### Directions
Your job is to set down the stretch of entries that opens with the line containing "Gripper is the" and closes with the line containing "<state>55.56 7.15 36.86". Keep both end lines, copy each exactly, and add nothing.

### Entries supplied
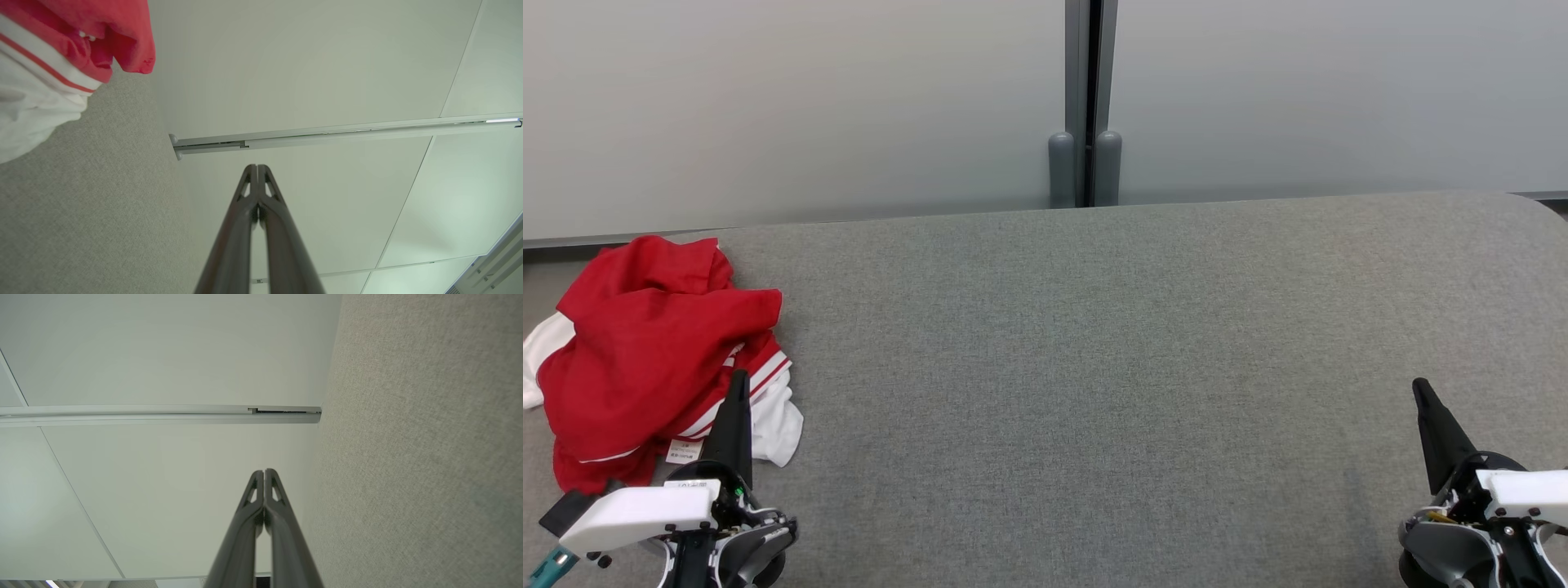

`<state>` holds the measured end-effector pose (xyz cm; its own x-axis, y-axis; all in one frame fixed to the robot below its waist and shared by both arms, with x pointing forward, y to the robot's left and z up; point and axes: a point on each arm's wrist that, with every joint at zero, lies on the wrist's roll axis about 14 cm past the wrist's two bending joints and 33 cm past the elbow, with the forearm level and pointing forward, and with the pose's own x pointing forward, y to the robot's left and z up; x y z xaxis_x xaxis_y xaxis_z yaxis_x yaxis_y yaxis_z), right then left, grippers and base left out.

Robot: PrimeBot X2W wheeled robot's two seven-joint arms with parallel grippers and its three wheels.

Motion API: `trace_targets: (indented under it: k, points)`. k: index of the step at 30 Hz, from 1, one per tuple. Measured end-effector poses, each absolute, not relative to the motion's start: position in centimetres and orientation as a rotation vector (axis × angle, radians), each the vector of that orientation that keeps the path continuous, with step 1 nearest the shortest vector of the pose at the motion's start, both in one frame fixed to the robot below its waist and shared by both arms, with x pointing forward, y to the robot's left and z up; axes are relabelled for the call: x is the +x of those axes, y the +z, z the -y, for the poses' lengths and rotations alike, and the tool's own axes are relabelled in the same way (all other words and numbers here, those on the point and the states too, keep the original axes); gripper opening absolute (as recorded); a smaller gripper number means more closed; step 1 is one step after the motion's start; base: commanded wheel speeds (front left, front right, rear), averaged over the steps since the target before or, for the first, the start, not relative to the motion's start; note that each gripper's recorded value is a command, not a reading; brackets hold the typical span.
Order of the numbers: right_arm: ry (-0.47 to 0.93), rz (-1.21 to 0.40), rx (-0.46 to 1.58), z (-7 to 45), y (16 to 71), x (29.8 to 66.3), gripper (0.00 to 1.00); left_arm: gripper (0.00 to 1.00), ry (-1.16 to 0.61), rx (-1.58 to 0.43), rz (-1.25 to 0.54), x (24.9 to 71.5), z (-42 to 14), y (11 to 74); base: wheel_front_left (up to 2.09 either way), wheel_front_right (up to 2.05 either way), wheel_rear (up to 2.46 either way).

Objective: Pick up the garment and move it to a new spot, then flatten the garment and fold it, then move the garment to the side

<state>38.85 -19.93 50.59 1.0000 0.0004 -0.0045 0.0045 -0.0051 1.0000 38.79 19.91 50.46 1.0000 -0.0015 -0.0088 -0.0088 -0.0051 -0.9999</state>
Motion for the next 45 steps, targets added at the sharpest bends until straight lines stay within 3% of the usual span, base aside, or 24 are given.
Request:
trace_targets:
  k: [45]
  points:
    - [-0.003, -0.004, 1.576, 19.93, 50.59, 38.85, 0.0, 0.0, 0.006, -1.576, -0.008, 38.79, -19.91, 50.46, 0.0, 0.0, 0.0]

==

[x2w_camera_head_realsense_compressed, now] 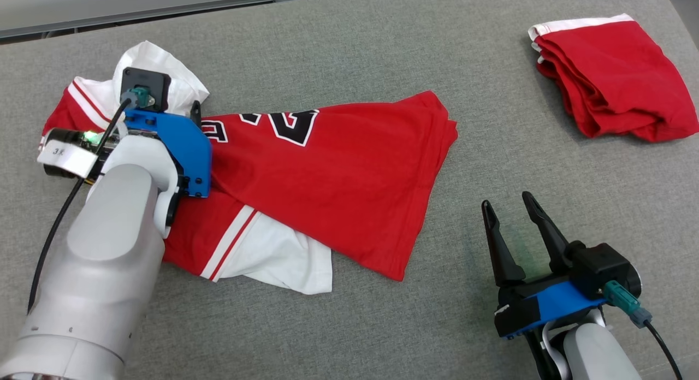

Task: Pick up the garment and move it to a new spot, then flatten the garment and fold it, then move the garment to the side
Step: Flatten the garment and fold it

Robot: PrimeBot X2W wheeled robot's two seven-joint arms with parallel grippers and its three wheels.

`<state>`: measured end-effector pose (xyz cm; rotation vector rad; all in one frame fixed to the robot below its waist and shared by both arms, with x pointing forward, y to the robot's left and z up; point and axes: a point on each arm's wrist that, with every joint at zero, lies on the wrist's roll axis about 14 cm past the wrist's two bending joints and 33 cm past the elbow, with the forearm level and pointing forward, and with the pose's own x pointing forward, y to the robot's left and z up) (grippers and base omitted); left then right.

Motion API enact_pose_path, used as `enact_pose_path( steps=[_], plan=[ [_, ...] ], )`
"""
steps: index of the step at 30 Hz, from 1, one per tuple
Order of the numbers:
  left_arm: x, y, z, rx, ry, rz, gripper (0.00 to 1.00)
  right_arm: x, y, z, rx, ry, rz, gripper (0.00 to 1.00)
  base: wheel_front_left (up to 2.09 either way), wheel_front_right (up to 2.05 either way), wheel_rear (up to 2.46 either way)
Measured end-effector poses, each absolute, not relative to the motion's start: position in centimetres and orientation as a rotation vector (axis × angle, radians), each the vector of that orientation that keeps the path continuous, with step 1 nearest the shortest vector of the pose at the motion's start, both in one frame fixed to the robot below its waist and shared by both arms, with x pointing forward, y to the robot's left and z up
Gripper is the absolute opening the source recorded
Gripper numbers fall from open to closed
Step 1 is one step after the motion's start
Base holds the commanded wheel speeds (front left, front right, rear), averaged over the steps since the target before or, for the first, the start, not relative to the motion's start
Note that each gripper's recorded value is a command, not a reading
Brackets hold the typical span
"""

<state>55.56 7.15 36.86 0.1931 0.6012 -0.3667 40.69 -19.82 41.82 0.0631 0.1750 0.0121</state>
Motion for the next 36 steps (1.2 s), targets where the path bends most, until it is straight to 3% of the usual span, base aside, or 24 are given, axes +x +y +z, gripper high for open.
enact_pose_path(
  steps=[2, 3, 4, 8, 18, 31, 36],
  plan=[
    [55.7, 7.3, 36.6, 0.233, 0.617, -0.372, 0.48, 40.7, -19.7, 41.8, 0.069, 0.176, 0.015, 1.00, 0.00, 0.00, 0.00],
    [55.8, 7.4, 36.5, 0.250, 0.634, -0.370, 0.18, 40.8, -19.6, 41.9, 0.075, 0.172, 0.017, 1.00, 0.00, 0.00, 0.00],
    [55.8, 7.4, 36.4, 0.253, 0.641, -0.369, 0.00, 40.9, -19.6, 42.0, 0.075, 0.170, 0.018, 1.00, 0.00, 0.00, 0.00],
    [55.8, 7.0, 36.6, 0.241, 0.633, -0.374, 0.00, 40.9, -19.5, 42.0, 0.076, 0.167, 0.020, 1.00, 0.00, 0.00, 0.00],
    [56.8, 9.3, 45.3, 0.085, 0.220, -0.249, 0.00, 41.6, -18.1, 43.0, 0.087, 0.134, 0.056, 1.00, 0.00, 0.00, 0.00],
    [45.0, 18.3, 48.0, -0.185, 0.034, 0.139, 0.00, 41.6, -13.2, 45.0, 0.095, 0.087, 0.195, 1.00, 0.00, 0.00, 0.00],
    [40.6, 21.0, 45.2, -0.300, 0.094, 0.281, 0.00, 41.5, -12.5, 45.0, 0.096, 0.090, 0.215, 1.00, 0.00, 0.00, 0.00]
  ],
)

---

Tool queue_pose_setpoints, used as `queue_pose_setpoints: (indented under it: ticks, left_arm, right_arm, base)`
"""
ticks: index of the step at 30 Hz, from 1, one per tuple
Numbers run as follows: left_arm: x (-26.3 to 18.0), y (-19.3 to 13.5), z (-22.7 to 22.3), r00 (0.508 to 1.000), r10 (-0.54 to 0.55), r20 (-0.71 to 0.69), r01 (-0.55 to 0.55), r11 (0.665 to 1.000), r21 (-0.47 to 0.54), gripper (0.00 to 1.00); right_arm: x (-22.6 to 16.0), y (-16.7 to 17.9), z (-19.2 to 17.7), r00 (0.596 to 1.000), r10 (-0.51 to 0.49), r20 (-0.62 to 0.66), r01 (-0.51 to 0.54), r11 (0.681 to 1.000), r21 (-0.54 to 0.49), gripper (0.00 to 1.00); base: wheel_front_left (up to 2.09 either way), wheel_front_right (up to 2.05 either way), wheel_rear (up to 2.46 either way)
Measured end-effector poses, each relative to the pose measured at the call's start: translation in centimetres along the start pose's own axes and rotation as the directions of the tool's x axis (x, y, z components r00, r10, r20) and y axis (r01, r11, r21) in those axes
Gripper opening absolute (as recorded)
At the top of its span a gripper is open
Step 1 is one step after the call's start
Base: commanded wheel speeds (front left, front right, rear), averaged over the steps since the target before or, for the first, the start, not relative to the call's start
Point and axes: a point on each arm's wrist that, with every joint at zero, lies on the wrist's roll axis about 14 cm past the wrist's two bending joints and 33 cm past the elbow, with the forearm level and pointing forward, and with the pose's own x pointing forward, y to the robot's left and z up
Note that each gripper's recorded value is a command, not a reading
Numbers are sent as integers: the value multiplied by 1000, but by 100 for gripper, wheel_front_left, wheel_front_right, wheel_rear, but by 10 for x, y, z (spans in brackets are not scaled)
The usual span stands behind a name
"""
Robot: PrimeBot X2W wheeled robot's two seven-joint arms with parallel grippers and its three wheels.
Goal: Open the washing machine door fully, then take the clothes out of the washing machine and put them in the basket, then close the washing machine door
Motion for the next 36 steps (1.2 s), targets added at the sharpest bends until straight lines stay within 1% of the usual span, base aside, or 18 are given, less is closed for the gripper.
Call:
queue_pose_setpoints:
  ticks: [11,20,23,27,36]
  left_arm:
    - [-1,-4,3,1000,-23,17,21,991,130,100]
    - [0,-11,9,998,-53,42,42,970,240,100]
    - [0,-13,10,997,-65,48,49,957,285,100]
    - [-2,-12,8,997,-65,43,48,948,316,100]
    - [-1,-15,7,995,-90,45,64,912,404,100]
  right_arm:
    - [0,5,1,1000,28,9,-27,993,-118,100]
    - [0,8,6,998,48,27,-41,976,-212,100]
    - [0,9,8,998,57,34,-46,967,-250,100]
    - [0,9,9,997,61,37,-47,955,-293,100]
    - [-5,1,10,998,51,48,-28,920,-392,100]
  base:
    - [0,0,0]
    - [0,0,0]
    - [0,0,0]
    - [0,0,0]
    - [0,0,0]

### Response area
Gripper is the absolute opening the source recorded
Gripper numbers fall from open to closed
Step 1 is one step after the motion's start
Base holds the commanded wheel speeds (front left, front right, rear), averaged over the steps since the target before or, for the first, the start, not relative to the motion's start
Note that each gripper's recorded value is a command, not a reading
Brackets hold the typical span
"""

<state>55.56 7.15 36.86 0.1931 0.6012 -0.3667 40.69 -19.82 41.82 0.0631 0.1750 0.0121</state>

The given output is the complete response.